▶ Your assignment
In the material below, begin at the line that has "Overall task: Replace", stop after the line that has "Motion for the", and transcribe those lines exactly, without pictures.

▶ Data provided
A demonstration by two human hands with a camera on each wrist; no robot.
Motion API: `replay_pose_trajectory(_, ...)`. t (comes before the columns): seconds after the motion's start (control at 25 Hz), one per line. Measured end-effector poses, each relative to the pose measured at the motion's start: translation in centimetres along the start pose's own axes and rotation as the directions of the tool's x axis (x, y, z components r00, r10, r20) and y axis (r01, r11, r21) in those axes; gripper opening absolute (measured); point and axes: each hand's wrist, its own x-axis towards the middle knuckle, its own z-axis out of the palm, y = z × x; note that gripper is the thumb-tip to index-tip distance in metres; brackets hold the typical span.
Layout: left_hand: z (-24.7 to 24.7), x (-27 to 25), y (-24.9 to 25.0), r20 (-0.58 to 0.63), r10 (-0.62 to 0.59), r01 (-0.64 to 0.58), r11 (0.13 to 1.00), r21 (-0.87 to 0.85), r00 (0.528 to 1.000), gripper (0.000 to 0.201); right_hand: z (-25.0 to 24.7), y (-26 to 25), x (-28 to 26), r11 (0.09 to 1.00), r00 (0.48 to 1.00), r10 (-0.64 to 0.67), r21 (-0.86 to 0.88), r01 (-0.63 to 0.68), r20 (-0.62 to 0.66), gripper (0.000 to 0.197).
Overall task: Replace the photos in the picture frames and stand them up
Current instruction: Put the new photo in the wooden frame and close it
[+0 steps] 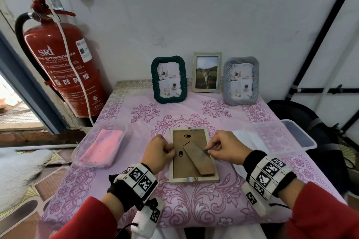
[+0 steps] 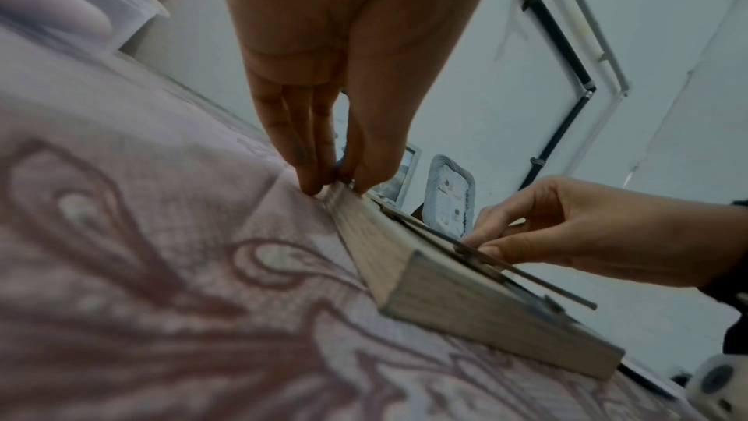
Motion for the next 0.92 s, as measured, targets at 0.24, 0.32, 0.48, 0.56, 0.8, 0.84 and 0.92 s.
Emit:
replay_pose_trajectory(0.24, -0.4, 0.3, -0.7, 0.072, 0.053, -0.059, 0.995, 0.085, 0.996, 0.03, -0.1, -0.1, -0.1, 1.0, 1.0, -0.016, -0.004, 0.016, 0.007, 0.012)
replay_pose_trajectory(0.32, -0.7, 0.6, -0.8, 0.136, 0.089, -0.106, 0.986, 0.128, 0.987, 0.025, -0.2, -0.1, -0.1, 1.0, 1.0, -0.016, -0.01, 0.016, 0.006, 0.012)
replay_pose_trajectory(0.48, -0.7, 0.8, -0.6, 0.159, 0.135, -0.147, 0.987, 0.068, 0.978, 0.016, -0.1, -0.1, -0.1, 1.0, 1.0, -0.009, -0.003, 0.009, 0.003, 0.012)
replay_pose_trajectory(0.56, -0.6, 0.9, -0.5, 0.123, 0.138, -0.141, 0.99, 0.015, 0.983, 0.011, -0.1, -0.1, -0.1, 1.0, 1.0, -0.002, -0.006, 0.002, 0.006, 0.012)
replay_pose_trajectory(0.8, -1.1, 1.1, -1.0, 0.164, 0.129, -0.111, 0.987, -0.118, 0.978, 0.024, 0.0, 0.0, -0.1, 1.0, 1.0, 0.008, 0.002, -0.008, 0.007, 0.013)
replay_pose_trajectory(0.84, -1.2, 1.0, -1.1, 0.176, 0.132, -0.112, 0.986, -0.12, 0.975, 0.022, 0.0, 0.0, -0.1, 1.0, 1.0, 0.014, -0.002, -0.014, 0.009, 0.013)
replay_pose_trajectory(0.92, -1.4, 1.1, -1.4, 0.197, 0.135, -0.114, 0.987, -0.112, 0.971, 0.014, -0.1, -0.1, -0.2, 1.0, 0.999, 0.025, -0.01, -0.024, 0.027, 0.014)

▶ Response below
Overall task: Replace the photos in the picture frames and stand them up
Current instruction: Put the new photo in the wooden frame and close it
[+0 steps] 
[+0 steps] 
Motion for the next 0.92 s, as measured, targets at 0.24, 0.32, 0.48, 0.56, 0.8, 0.84 and 0.92 s.

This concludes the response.